Farm type Lat Long Avg yield Max yeild geometry
Apples x1 y1 50 100 POLYGON (a)
Apples x1 y1 50 100 POLYGON (b)
Apples x1 y1 50 100 POLYGON (c)
Bananas x2 y2 100 150 POLYGON (d)
Bananas x2 y2 100 150 POLYGON (e)
Bananas x2 y2 100 150 POLYGON (f)
Oranges x3 y3 70 100 POLYGON (g)
Oranges x3 y3 70 100 POLYGON (h)
Oranges x3 y3 70 100 POLYGON (i)

As you can see the descriptive information is the same for each instance of Apples, Bananas and Oranges EXCEPT for the Polygon value in 'geometry'.

What I would like to do is merge each of the rows based on Farm Type so my DataFrame looks like:

Farm type Lat Long Avg yield Max yeild geometry
Apples x1 y1 50 100 MULTIPOLYGON (a,b,c)
Bananas x2 y2 100 150 MULTIPOLYGON (d,e,f)
Oranges x3 y3 70 100 MULTIPOLYGON (g,h,i)

Since the polygons describe the distribution area, the polygons don't always intersect so we can't assume intersection i.e. distribution area could cross over to an island; which is a separate polygon, etc.

Some code I have is:

import geopandas as gpd
from shapely.ops import unary_union

for i in df['Farm type'].unique():
    temp_poly = df.loc[df['Farm type']==i]
    df.loc[df['Farm type']==i, 'geometry'] = gpd.GeoSeries(unary_union(temp_poly['geometry']))

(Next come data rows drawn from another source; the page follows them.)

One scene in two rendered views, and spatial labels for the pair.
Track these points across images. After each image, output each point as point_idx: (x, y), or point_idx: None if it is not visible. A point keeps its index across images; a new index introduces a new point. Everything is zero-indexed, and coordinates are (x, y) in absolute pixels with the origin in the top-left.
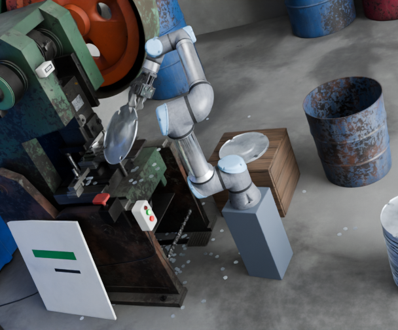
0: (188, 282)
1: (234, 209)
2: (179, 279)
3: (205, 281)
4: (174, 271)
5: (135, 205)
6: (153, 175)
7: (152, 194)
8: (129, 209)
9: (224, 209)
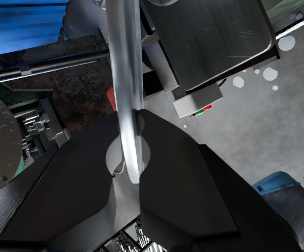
0: (292, 48)
1: None
2: (291, 33)
3: None
4: (302, 10)
5: (180, 103)
6: (243, 85)
7: (275, 21)
8: (174, 94)
9: None

But it doesn't seem to be doing what I want, I think I might be slicing the data frame with .loc[] incorrectly? I am happy to provide further information upon request, but I can't share my actual data/code which is why I made a toy scenario.


Solution

  • Use geopandas.GeoDataFrame.dissolve, i.e.:

    df.dissolve("Farm type")
    

    See the user guide for more info.